Sono passati più di dieci giorni dall’ultima nota che ho scritto. Per due o tre volte mi sono messo alla tastiera ma poi ha prevalso la scelta di non scrivere niente. Non credo sia per pigrizia. Forse, chissà, è il portato del lockdown che ha trasmesso una certa dilatazione del tempo. Ma in realtà credo che dipenda dalla diminuzione delle occasioni di scambio delle opinioni, dall’affievolimento degli stimoli al confronto sulle vicende politiche e sociali che viviamo, da un riflusso nella sfera individuale del modo di valutare la politica. E sempre più spesso con un certo distacco. Si tratta però di una sensazione di cui è difficile stabilire la portata perché comunque, ogni giorno, specialmente adesso, ti trovi nella situazione di porti delle domande su cosa accadrà nei prossimi mesi. Non tanto sul piano delle vicende politiche. Sui giornali degli ultimi giorni campeggiano vari sondaggi sul livello di fiducia degli italiani verso il Governo e le istituzioni. Alcuni dicono che tiene, è il più alto degli anni passati, altri che è in calo ma è sempre alto rispetto a quello dei partiti.

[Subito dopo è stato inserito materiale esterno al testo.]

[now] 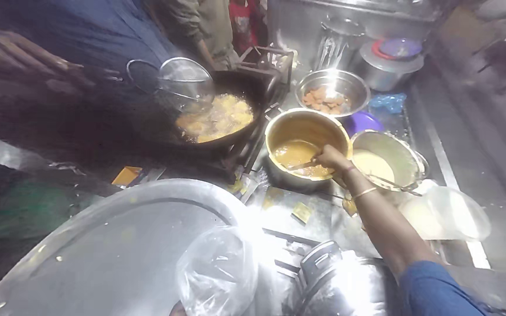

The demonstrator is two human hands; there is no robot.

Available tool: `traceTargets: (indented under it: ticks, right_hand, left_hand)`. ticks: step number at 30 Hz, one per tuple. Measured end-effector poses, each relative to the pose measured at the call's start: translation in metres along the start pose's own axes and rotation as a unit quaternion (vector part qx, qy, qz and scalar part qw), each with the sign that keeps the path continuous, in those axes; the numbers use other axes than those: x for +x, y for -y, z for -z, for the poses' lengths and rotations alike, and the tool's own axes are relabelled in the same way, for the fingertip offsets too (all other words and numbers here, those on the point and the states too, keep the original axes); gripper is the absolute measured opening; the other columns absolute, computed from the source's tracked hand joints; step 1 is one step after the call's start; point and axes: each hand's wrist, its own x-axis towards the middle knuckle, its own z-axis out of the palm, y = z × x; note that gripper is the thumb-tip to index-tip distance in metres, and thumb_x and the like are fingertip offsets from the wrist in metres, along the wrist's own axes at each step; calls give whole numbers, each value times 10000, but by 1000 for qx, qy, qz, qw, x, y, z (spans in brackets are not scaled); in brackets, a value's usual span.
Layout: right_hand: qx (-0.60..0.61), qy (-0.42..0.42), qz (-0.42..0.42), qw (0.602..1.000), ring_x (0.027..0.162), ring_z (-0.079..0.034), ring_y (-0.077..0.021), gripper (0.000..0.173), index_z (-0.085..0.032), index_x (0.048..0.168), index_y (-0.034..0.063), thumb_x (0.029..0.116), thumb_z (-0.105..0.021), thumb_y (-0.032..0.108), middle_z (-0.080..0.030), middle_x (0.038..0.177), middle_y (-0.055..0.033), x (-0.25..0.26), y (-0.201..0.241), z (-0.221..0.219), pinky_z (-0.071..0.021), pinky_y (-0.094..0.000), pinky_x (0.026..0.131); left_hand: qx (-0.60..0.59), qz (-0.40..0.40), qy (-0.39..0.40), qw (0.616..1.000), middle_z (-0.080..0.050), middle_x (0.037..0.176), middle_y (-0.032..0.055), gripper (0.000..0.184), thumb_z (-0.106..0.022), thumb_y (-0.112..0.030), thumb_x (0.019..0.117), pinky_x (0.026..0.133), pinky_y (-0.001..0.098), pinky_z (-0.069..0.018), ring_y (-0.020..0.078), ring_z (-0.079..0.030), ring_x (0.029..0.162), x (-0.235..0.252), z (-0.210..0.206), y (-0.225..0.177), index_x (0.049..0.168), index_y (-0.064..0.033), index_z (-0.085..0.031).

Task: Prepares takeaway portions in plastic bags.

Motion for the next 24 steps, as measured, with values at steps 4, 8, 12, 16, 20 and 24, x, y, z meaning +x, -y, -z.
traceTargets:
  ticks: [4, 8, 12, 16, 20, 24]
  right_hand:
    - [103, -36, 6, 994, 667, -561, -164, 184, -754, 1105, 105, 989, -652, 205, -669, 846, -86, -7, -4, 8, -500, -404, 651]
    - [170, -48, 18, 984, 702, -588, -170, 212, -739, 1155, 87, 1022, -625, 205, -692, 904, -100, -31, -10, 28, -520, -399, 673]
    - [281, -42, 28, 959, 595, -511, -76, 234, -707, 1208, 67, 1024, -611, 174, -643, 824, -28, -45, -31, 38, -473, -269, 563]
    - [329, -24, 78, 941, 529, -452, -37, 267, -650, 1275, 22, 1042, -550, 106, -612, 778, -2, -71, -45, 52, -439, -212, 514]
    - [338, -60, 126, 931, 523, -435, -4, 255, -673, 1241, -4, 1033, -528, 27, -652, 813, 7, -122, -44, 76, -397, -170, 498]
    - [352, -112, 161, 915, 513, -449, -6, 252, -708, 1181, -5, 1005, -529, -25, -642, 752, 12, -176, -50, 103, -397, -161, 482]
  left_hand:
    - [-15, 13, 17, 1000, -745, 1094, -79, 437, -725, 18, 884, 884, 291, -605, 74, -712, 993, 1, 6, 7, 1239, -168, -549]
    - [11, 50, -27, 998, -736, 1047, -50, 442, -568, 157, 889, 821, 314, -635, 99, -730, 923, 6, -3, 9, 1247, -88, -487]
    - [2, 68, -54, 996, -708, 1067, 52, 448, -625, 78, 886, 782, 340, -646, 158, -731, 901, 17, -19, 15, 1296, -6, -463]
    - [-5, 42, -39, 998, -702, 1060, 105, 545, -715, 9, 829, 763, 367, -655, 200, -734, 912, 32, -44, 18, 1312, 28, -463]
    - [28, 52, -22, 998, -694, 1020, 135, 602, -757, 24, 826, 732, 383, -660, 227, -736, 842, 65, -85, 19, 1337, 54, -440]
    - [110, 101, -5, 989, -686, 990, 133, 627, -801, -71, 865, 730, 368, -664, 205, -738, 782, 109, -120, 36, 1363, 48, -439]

Quello che comunque si evidenzia è che non esiste attualmente una alternativa praticabile a questo Governo, che nel complesso si trova a gestire una situazione davvero difficile. Forse lo farebbe meglio se i litigi o i protagonismi eccessivi nell’ambito della maggioranza, e dello stesso Governo, fossero più contenuti. Ma da tutte le indagini vengono fuori preoccupazioni ancora molto forti sul piano della paura del virus e, ancora di più, sulle prospettive economiche e sociali del Paese per i prossimi mesi. Riguardano il lavoro, l’occupazione e i redditi di tante persone e di tante famiglie. Del resto i dati concreti della Caritas ci dicono che anche a Pisa si stanno registrando non pochi fenomeni di impoverimento, e l’impressione è quella che le diseguaglianze cresciute negli ultimi anni tenderanno ad aumentare investendo anche categorie sociali che fino al coronavirus si sentivano più protette.

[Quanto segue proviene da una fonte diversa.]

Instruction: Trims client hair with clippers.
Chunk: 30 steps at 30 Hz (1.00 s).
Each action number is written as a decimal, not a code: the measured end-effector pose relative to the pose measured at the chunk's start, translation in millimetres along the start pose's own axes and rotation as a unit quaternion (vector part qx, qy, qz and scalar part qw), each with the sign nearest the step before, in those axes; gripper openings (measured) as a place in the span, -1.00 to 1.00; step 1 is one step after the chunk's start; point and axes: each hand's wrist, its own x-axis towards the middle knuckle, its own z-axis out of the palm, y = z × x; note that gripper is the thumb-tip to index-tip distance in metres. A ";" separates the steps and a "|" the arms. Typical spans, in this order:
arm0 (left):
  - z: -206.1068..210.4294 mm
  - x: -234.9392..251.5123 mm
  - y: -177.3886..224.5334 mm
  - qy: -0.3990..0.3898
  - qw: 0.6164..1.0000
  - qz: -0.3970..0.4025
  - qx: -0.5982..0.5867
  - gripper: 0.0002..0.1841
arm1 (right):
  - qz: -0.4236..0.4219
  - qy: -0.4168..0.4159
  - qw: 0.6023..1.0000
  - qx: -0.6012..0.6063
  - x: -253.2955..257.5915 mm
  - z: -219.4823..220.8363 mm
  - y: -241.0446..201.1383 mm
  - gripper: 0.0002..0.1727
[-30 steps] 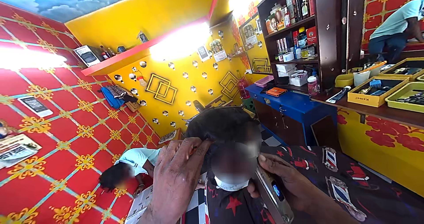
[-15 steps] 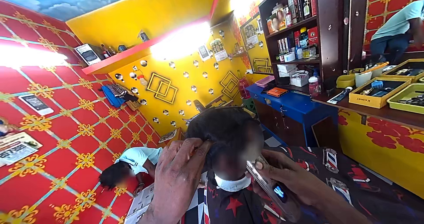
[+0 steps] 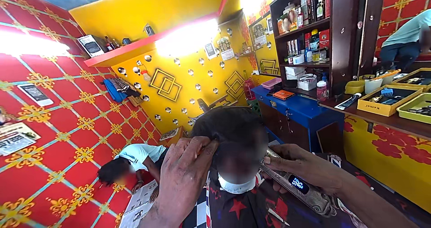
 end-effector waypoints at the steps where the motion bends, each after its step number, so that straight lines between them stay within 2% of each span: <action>1: 0.4 -0.2 -0.4 0.002 1.000 -0.001 -0.001 -0.77 | -0.009 0.001 1.000 -0.010 1.1 1.0 -1.2 -0.57; 5: 0.6 -1.5 -1.5 0.000 1.000 -0.002 -0.007 -0.78 | -0.079 0.011 0.992 -0.097 2.8 -0.7 4.8 -0.51; 10: 0.0 -1.8 -0.1 0.003 1.000 0.000 -0.012 -0.78 | -0.008 0.016 0.998 -0.067 -2.0 -5.8 8.6 -0.52; 15: 1.0 -0.5 0.7 0.003 1.000 -0.002 -0.010 -0.77 | -0.032 0.018 0.996 -0.084 2.5 3.3 -6.4 -0.54; 18: 2.2 -1.3 -0.6 0.008 1.000 -0.003 -0.010 -0.79 | -0.086 0.037 0.982 -0.166 6.7 11.3 -9.4 -0.54; 22: 2.8 -1.9 -1.1 0.007 1.000 -0.009 -0.015 -0.79 | -0.145 0.079 0.941 -0.296 4.7 9.9 2.7 -0.44; 24: 2.6 -2.2 -0.7 0.003 1.000 -0.010 -0.016 -0.78 | -0.103 0.078 0.950 -0.285 -1.7 2.8 5.8 -0.45; 27: 2.1 -2.1 0.0 0.001 1.000 -0.008 -0.019 -0.78 | -0.031 0.056 0.977 -0.201 -6.0 -2.7 3.7 -0.46; 30: 2.4 -1.1 -0.1 0.008 1.000 -0.004 -0.019 -0.79 | -0.018 0.040 0.987 -0.157 -3.1 4.1 -6.7 -0.50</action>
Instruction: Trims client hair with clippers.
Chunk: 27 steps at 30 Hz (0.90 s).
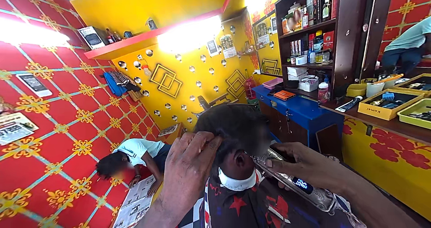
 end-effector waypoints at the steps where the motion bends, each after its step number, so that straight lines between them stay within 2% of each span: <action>1: 0.0 0.4 0.0 0.002 1.000 0.001 0.001 -0.79 | -0.001 0.001 1.000 -0.007 1.2 1.6 -4.0 -0.50; 6: 0.1 0.1 -1.8 -0.002 1.000 -0.005 0.000 -0.79 | -0.030 0.035 0.992 -0.117 7.0 10.2 -18.0 -0.48; 9: 0.5 -1.1 -2.8 -0.001 1.000 -0.009 0.000 -0.79 | -0.043 0.078 0.971 -0.221 7.4 21.2 -24.8 -0.48; 11: 0.7 -2.3 -3.9 -0.003 1.000 -0.009 -0.001 -0.79 | -0.123 0.141 0.927 -0.324 7.7 35.1 -20.1 -0.49; 14: 1.0 -3.7 -5.1 -0.003 1.000 -0.010 -0.007 -0.79 | -0.288 0.191 0.815 -0.466 9.0 54.4 -4.5 -0.45; 15: 0.9 -3.5 -4.8 -0.001 1.000 -0.011 -0.008 -0.79 | -0.311 0.179 0.783 -0.507 7.1 56.6 3.1 -0.38; 17: 0.7 -2.8 -4.0 0.003 1.000 -0.012 -0.012 -0.79 | -0.310 0.153 0.769 -0.538 0.8 56.5 21.1 -0.28; 19: 0.8 -2.8 -3.3 0.005 1.000 -0.013 -0.011 -0.79 | -0.271 0.157 0.799 -0.514 -6.1 51.4 39.5 -0.22; 21: 0.7 -3.0 -3.2 0.007 1.000 -0.010 -0.012 -0.80 | -0.197 0.176 0.856 -0.444 -12.0 42.4 50.2 -0.24; 24: 0.6 -3.0 -2.7 0.001 1.000 -0.011 -0.011 -0.79 | -0.079 0.158 0.954 -0.242 -15.4 23.8 50.2 -0.37; 25: 0.6 -2.8 -2.7 0.000 1.000 -0.012 -0.010 -0.79 | -0.049 0.132 0.976 -0.168 -15.4 17.7 48.0 -0.40; 27: 0.6 -3.0 -2.6 -0.001 1.000 -0.014 -0.012 -0.79 | -0.008 0.088 0.994 -0.067 -14.7 10.7 37.5 -0.42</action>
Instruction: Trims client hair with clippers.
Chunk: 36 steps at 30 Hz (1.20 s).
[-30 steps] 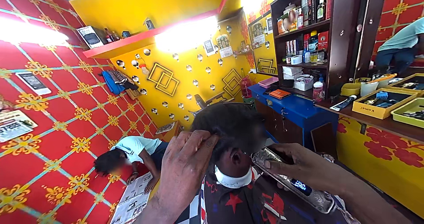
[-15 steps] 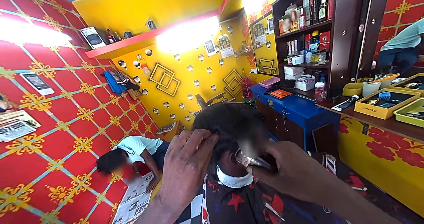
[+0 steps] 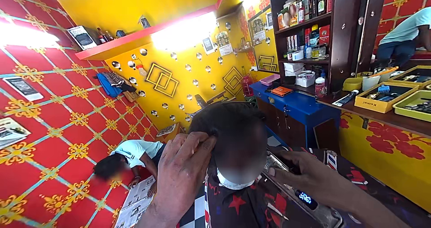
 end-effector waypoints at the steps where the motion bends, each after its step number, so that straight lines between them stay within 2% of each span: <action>1: -0.1 -0.1 0.1 -0.002 1.000 0.000 -0.001 -0.78 | 0.018 -0.017 0.999 0.029 0.7 -1.9 -8.2 -0.42; 7: -0.2 1.2 0.1 0.002 1.000 0.004 0.002 -0.79 | 0.110 -0.091 0.984 0.109 9.9 -12.5 -60.7 -0.54; 10: -0.3 0.3 -0.6 0.001 1.000 0.002 0.002 -0.78 | 0.133 -0.078 0.983 0.095 13.1 -9.7 -82.7 -0.60; 13: 1.0 0.7 -1.7 0.006 1.000 0.000 0.002 -0.79 | 0.101 -0.069 0.990 0.064 16.3 -5.6 -80.2 -0.55; 17: 0.7 1.2 -3.1 0.004 1.000 0.000 0.001 -0.79 | 0.030 -0.050 0.998 -0.035 21.8 1.8 -71.5 -0.51; 23: -0.4 1.0 -3.2 0.002 1.000 -0.003 0.002 -0.79 | -0.029 0.013 0.979 -0.199 22.2 19.4 -81.6 -0.48; 25: -0.5 0.4 -4.0 -0.001 1.000 -0.004 0.002 -0.79 | -0.144 0.075 0.947 -0.279 22.2 32.7 -75.6 -0.50; 27: 0.0 -0.2 -4.1 -0.002 1.000 -0.007 0.002 -0.79 | -0.308 0.133 0.857 -0.392 22.8 43.7 -63.6 -0.51; 28: 0.5 -0.3 -3.7 -0.001 1.000 -0.008 0.001 -0.79 | -0.364 0.136 0.808 -0.442 22.4 44.9 -56.5 -0.45; 29: 1.0 -0.2 -3.4 0.001 1.000 -0.008 -0.002 -0.79 | -0.387 0.123 0.781 -0.475 20.5 43.6 -48.0 -0.38; 30: 1.0 0.1 -3.2 0.001 1.000 -0.008 -0.002 -0.79 | -0.388 0.107 0.777 -0.485 17.3 41.1 -38.5 -0.32; 33: 1.3 0.0 -2.8 0.001 1.000 -0.007 -0.002 -0.80 | -0.324 0.099 0.825 -0.452 4.3 32.6 -12.4 -0.22; 36: 0.7 0.3 -2.2 -0.007 1.000 -0.008 0.001 -0.79 | -0.207 0.127 0.912 -0.332 -1.3 21.4 2.7 -0.31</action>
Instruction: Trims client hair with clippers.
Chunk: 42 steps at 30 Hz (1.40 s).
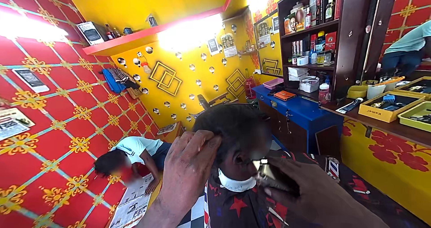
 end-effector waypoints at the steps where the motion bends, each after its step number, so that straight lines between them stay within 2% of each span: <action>1: -0.1 0.3 0.2 0.001 1.000 0.000 0.000 -0.79 | 0.048 -0.007 0.997 0.066 -0.1 -3.1 5.4 -0.37; 3: 0.2 0.8 0.3 0.007 1.000 0.004 -0.004 -0.80 | 0.133 -0.059 0.965 0.220 2.2 -14.4 16.0 -0.42; 6: 1.0 1.5 0.5 0.013 1.000 0.005 -0.003 -0.80 | 0.201 -0.135 0.888 0.391 11.0 -34.9 18.1 -0.48; 10: 1.8 2.0 1.1 0.012 1.000 0.003 0.001 -0.80 | 0.266 -0.206 0.816 0.470 28.5 -54.8 11.4 -0.57; 13: 2.0 2.1 1.2 0.015 1.000 0.002 0.002 -0.80 | 0.305 -0.229 0.790 0.481 44.7 -68.8 -3.9 -0.67; 27: 1.2 0.6 0.3 0.014 1.000 -0.006 0.008 -0.79 | 0.278 -0.248 0.788 0.490 67.3 -68.8 0.1 -0.68; 29: 0.7 0.7 0.4 0.013 1.000 -0.006 0.008 -0.79 | 0.253 -0.230 0.809 0.478 66.3 -65.8 0.0 -0.63; 32: 1.1 -0.4 0.3 0.011 1.000 -0.011 0.005 -0.79 | 0.158 -0.178 0.882 0.407 58.8 -54.2 5.3 -0.48; 33: 0.9 -0.7 0.5 0.009 1.000 -0.013 0.004 -0.79 | 0.133 -0.171 0.893 0.394 54.5 -50.2 11.6 -0.46; 34: 0.9 -0.3 0.5 0.010 1.000 -0.013 0.005 -0.79 | 0.127 -0.176 0.892 0.397 49.9 -47.0 20.6 -0.47; 37: 1.2 0.1 1.8 0.012 1.000 -0.009 0.003 -0.79 | 0.199 -0.223 0.845 0.444 42.6 -47.5 34.7 -0.52; 42: 0.8 0.7 1.6 0.012 1.000 -0.005 0.000 -0.79 | 0.284 -0.216 0.806 0.472 55.3 -63.3 -1.7 -0.64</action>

Allora la domanda sul rischio che il malessere sociale sfoci in una nuova ondata di populismo e di antipolitica è seria e chiede delle risposte. Non so, non credo, che i provvedimenti presi finora, compreso l’auspicio che l’Europa ci venga incontro, ci mettano al riparo da questo rischio. Peraltro il proposito diffuso che si debba o si possa tornare alla normalità precedente è fallace perché le condizioni oggettive sono profondamente mutate e il Paese si troverà a fare i conti con un indebitamento enorme, e se le risorse che arriveranno saranno utilizzate per mettere le toppe non rientreremo più, e le nuove generazioni pagheranno un conto salatissimo.

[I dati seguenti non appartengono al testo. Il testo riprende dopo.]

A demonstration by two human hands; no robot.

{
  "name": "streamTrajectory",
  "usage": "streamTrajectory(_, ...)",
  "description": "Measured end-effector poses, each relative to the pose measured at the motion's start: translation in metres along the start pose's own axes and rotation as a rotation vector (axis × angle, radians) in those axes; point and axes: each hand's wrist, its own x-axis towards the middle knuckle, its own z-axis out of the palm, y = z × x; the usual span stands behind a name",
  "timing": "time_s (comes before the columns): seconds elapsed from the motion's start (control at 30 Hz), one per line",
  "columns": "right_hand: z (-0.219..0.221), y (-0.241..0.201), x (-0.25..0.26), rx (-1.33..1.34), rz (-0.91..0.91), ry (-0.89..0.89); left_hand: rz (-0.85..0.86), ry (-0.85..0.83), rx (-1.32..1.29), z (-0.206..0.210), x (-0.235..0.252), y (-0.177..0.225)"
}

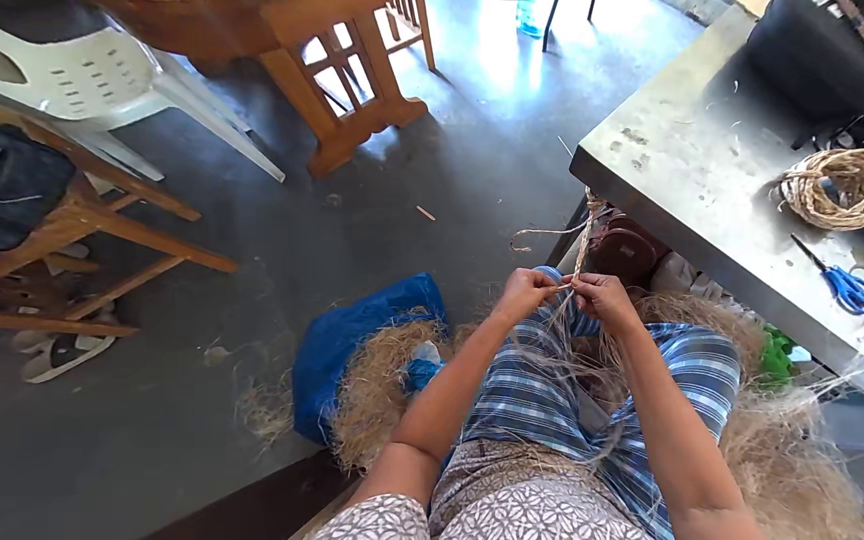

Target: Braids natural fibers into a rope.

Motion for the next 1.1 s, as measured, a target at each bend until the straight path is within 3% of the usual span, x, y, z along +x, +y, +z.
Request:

Comunque il timore è che crescano ulteriormente i processi di frammentazione sociale e con essi la capacità di coesione della società. Ecco che torna il tema di come affrontare la crisi, con quali scelte di cambiamento del modello di sviluppo, con quale cultura politica e con quale visione guardare al futuro dell’Italia e dell’Europa. Purtroppo su questo punto, su questa esigenza, si vede ben poco. Può darsi che il mio punto di vista sia troppo pessimista, ma avverto che se non riusciamo, se la sinistra non riesce, a mettere in campo un’idea di cambiamento e di futuro le prospettive possono essere davvero difficili, soprattutto sul piano della democrazia.
Nel frattempo si moltiplicano manovre e giochi di potere, come l’atteggiamento dei grandi gruppi dell’informazione o della Confindustria, o come la sponda di Renzi a Salvini, che mirano al logoramento dell’attuale Governo con l’obbiettivo di mettere le mani sulla ricostruzione del dopo Covid-19. In questo quadro la scadenza del passaggio elettorale previsto per settembre può diventare cruciale e c’è da chiedersi, anche in Toscana, se quello che si vede nella costruzione di una proposta e di uno schieramento di centrosinistra sia all’altezza della sfida.